“Expressive and lyrical writing style”
Be still my heart. This review leaves me speechless. Well, almost speechless; I’m Italian, and speechless is a word rarely used in my family. That being said, I offer my most heartfelt gratitude to renowned author/photographer, Susan Marie Malloy for taking the time to write such a lovely, thoughtful review. Check it out.
“These days, it’s a rare occasion to come across a well-written, beautifully told story that stays with the reader long after the last page is turned, and the book cover closed. Pamela Allegretto’s “Bridge of Sighs and Dreams” is one of those remarkable, extraordinary novels that I have been privileged to read this year.
This story, an historical fiction novel set in Rome, Italy during the Fascist government and the subsequent Nazi-occupation and Allied liberation, tells the story of Angelina Rosini and Lidia Corsini and their intersecting lives that are fraught with love, betrayal, sacrifice, lust for power, greed, and duplicity, and triumph.
When Angelina Rosini’s village is bombed, she and her daughter, Gina, flee to Rome after an Allied attack. Meanwhile, her husband, Pietro, joins the military. Though she is apolitical, she finds herself thrust into the world of the Italian Resistance with both trustworthy and nefarious individuals. Angelia continues her artwork, sketching anti-Fascist cartoons and painting portraits to survive.
Conversely, Angelina’s sister-in-law, who is Pietro’s sister, is busy conniving ways to cozy up to the Nazis to fill her purse, ego, and appetite for social position. She stops at nothing, first with snitching against Jews and ultimately betraying her family, including her son, Carmine.
Pamela Allegretto’s writing style is beautiful and lyrical, and I became engrossed in the setting, characters, and story.
“They dined on baked gnocchi and roasted eggplant with red peppers and rosemary. They each were served a Rosetta Veneziana, a tender roll shaped like a flower with its petals neatly tucked in the center.
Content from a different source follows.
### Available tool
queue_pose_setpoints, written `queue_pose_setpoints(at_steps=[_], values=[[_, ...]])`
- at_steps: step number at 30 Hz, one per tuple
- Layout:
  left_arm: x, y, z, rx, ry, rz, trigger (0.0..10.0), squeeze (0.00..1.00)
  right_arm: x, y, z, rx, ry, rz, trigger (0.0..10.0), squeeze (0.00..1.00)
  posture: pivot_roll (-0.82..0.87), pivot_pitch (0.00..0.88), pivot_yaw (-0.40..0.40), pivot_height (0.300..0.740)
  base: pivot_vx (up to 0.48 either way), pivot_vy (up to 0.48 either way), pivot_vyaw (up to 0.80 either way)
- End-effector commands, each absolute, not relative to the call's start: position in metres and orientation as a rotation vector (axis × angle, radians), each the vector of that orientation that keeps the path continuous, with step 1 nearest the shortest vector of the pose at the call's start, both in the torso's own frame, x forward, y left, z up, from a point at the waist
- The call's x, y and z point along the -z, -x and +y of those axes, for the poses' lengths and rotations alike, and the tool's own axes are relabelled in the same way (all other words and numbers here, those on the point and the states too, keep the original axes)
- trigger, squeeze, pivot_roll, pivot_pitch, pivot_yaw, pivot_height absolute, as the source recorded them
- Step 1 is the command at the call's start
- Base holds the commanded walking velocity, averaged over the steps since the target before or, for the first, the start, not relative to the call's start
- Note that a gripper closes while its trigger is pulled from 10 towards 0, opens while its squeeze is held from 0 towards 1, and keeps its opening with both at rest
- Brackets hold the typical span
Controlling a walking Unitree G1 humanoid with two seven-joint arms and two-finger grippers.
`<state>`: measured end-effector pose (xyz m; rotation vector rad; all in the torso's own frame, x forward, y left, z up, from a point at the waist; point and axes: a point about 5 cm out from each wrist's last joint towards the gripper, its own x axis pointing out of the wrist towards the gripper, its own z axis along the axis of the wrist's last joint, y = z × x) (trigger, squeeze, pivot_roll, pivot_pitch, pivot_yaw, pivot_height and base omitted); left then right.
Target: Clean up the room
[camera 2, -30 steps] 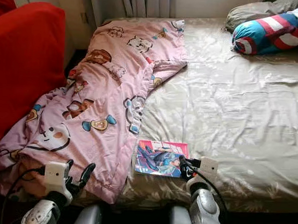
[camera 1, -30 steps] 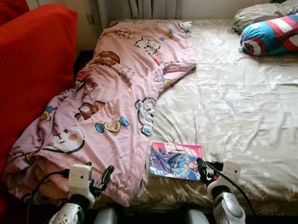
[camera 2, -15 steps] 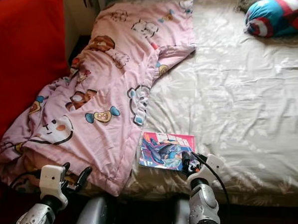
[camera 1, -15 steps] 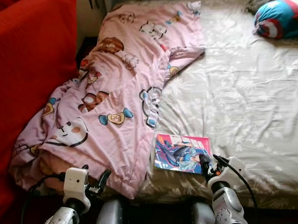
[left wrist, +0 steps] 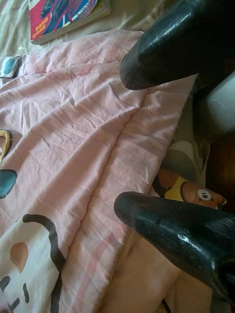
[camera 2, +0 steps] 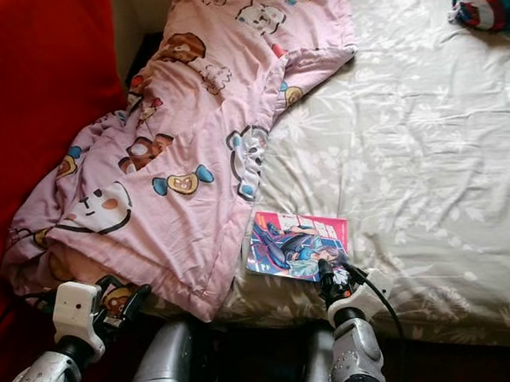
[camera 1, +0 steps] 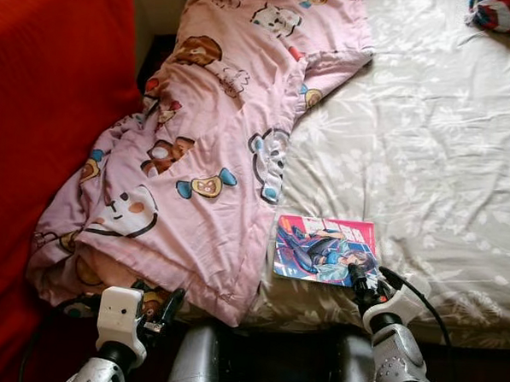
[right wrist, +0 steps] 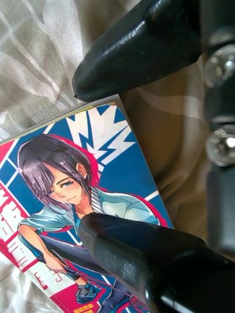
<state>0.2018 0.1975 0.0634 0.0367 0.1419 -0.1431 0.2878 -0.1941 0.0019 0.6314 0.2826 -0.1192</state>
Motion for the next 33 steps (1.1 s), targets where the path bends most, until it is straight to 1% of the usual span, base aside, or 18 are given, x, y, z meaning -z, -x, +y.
queue_pose_setpoints(at_steps=[1,6,9,12,15,19,23,27,28,33], values=[[-0.063,-0.195,0.205,0.124,-0.048,0.177,10.0,0.00,0.008,-0.280,-0.190,0.125,-0.696,0.324,10.0,0.00,0.08,0.296,0.148,0.615,0.000,0.000,0.00],[-0.067,-0.194,0.205,0.130,-0.064,0.180,10.0,0.00,0.012,-0.276,-0.191,0.122,-0.755,0.329,10.0,0.00,0.08,0.294,0.154,0.615,0.000,0.000,0.00],[-0.072,-0.195,0.204,0.137,-0.070,0.177,10.0,0.00,0.016,-0.272,-0.188,0.098,-0.862,0.328,10.0,0.00,0.09,0.296,0.163,0.615,0.000,0.000,0.00],[-0.074,-0.195,0.204,0.140,-0.075,0.178,10.0,0.00,0.018,-0.269,-0.191,0.117,-0.917,0.322,10.0,0.00,0.10,0.297,0.167,0.615,0.000,0.000,0.00],[-0.076,-0.193,0.205,0.143,-0.086,0.184,10.0,0.00,0.021,-0.265,-0.198,0.174,-1.002,0.303,10.0,0.00,0.11,0.298,0.172,0.615,0.000,0.000,0.00],[-0.078,-0.192,0.205,0.147,-0.095,0.188,10.0,0.00,0.024,-0.261,-0.206,0.244,-1.040,0.296,10.0,0.00,0.11,0.299,0.177,0.615,0.000,0.000,0.00],[-0.081,-0.193,0.203,0.156,-0.101,0.188,10.0,0.00,0.031,-0.250,-0.222,0.393,-1.094,0.279,10.0,0.00,0.12,0.299,0.182,0.615,0.000,0.000,0.00],[-0.081,-0.192,0.203,0.160,-0.103,0.192,10.0,0.00,0.033,-0.247,-0.218,0.358,-1.090,0.297,10.0,0.00,0.12,0.299,0.184,0.615,0.000,0.000,0.00],[-0.081,-0.192,0.202,0.162,-0.106,0.195,10.0,0.00,0.034,-0.248,-0.210,0.298,-1.090,0.314,10.0,0.00,0.12,0.300,0.184,0.615,0.000,0.000,0.00],[-0.081,-0.192,0.203,0.160,-0.109,0.200,10.0,0.00,0.033,-0.250,-0.197,0.219,-1.109,0.328,10.0,0.00,0.12,0.299,0.185,0.615,0.000,0.000,0.00]])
Angela peeled the petals from her roll, ate one, and left the rest to wilt on her plate.”
This is beautiful imagery that wakes up the olfactory and visual senses. I could almost (maybe I did) smell the fresh yeast from the bread, the pungent rosemary on the eggplant, see the darkened red peppers against the creamy flesh of the eggplant, and the blending of all colors and aromas around the dining table that honestly delighted me.
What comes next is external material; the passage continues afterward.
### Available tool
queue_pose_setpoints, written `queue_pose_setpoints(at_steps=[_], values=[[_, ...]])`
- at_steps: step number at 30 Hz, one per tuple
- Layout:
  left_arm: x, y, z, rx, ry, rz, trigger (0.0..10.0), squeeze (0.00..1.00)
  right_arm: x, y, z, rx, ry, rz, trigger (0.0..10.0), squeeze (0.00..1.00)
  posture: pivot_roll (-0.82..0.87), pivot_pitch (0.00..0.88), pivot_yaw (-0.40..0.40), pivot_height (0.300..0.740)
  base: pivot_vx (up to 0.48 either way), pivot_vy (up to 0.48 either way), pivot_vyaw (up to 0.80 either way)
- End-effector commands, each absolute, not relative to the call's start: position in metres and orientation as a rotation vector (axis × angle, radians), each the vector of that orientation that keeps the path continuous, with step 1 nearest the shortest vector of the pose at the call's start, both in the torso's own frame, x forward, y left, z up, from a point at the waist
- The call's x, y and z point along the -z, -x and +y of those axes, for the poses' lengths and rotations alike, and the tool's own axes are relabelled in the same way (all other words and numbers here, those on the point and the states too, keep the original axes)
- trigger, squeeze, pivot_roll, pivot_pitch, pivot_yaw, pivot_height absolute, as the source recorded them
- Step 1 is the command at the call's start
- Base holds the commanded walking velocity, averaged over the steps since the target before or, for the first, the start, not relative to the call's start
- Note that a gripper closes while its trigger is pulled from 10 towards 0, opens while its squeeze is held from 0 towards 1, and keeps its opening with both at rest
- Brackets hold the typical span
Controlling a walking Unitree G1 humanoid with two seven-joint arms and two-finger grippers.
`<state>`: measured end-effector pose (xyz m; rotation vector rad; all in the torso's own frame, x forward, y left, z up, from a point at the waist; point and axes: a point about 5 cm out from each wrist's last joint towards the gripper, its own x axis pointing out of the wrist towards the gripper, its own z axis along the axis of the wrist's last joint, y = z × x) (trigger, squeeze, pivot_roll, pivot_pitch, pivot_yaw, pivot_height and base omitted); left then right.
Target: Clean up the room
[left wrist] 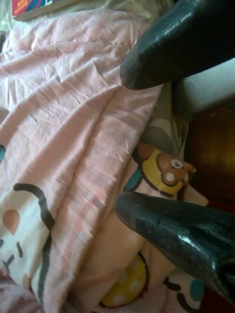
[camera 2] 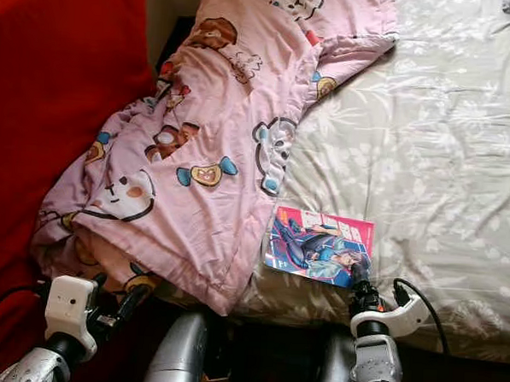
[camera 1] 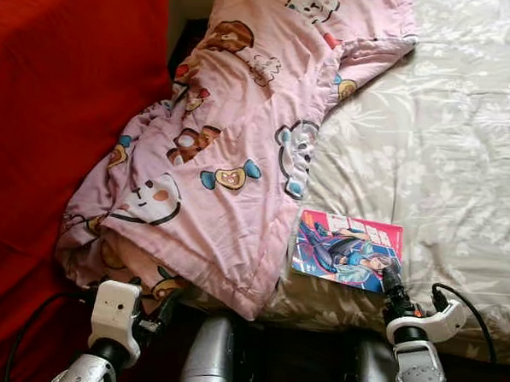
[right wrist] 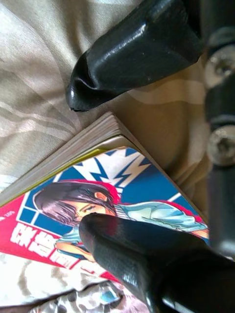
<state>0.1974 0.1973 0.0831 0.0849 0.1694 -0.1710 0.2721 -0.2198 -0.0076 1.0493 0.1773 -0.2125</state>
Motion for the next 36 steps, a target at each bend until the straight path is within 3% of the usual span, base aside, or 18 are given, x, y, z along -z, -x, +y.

“Angelina sat in their attic apartment and doodled on a sketchpad . . . [s]he tore the page from the sketchpad and waved it above her head.”
Here is great action and emotion, wrapped up in just a few words within that paragraph. I could feel Angelina’s passion as she sketched the image of Il Duce and an expectant woman, with a cluster of gaunt children in the background.
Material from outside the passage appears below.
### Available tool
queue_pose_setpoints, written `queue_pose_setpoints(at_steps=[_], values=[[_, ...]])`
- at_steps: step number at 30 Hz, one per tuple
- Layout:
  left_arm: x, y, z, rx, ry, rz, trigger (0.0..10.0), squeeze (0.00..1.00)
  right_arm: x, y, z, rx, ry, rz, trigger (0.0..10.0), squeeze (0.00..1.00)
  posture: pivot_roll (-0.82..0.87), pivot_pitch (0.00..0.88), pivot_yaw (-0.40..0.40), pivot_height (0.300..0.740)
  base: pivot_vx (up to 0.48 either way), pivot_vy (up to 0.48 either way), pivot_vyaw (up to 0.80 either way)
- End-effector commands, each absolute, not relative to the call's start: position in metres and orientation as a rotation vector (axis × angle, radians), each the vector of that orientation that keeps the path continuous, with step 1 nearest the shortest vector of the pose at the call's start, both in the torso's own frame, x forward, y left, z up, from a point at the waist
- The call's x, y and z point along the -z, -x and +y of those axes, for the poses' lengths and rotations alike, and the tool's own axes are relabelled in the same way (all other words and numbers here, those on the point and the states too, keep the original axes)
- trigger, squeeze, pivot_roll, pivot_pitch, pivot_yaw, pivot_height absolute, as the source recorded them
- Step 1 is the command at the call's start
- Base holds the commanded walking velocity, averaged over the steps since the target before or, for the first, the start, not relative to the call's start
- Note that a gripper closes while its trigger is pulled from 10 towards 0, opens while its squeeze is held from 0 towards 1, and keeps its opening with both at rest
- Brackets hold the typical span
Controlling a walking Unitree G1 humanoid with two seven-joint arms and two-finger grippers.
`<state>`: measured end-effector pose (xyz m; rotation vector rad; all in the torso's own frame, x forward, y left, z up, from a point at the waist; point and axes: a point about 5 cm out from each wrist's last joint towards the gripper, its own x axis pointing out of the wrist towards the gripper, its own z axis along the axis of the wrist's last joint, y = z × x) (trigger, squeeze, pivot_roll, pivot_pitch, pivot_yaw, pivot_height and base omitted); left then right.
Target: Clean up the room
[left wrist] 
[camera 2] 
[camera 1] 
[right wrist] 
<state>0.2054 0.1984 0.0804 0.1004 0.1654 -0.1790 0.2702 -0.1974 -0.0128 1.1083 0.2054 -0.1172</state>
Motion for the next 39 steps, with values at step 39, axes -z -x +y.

Throughout the novel, the author cleverly and brilliantly inserts smatterings of Italian, which adds to the flavor and emotion of the story. For example: “’“Poverina,” the man mumbled. “This war has cast its evil shadow in her mind.”’ The Italian word “poverina” doesn’t distract from the pace nor the narrative. I found it charming and apropos to the story. Furthermore, there is the tiniest bit of German, but that, too, the reader should understand without being fluent: “He rolled down his window and said, ‘Guten Morgen.’”
Because the story is set during World War II, I fully expected to see violent scenes, gore, and death. That is reality, and to the author’s credit, she conveyed those scenes with reality and class. Yes, the reader sees bullets grazing limbs and bullets passing through bodies and a knife thrust into flesh, but the “blood and guts” is shown is such a way that it doesn’t force the reader to ruminate on it, but rather it allows the reader to understand it is presented as a fact of war, and then the action moves along to the next scene.
The world is war-ravaged: “They passed a smoldering vineyard, whose memory of emerald leaves and purple grapes now dulled to shades of gray ash.” Yet, it is established that even with the destruction, the reader can see the bit of beauty and greater hope still holding on.
Nevertheless, this is not a completely dark and joyless story. As the reader will discover, there is humor in war:
‘” The soldier unfolded the presumed incriminating paper and read aloud from it, “Pane, olio, vino…” “That’s a shopping list!” the first soldier exclaimed, grabbing the list and reading it himself. Frustrated, the soldier pulled Michele away from the wall and said, “Michele Ponza, you are under arrest.” “What are the charges?” Michele mocked the soldier. “Did I forget to add the milk?”’
I laughed with and cheered on Michele simultaneously. Bravissimo!
Additionally, there is bliss in the simplest thing as eating long-denied chocolates:
“She stared at this nun, who had chocolate dripping from her lips, and she wondered if everyone in the convent might be a bit round the bend.”
The characters are so very well and expertly developed that the reader cannot help but care one way or another about them, and hope for their rewards.
Indeed, early on, Lidia reveals her disdain for her husband: “You’re such a worm.” Her malevolent demeanor and hate towards everyone show an apparent no end.
Conversely, despite the difficulties and deaths that Angelina faces, we always feel her strength and benevolence, even in the simplest act of painting flowers on old bedsheets that find double-duty as room dividers: ‘“Every home needs a flower garden,” she explained to her wide-eyed children.” Yes, even under the gloomiest conditions, she finds sunshine and holds onto some of the basic human qualities: courage and hope.
There are passages and scenes where the characters seem, under perhaps the most unbelievable conditions, of meeting at the right place at the right time. I contend that though on the surface this may appear implausible or far-fetched, it does happen, as I firsthand have experienced such occurrences, in that sort of “truth is stranger than fiction” scenarios.
This is a novel well worth reading and re-reading for its historical accuracy, expressive and lyrical writing style, and fascinating story with characters that are both appealing and repulsive.
But then, that is life, and those are people, no matter the era or location. And that is the reality of what makes this novel worth reading and savoring.”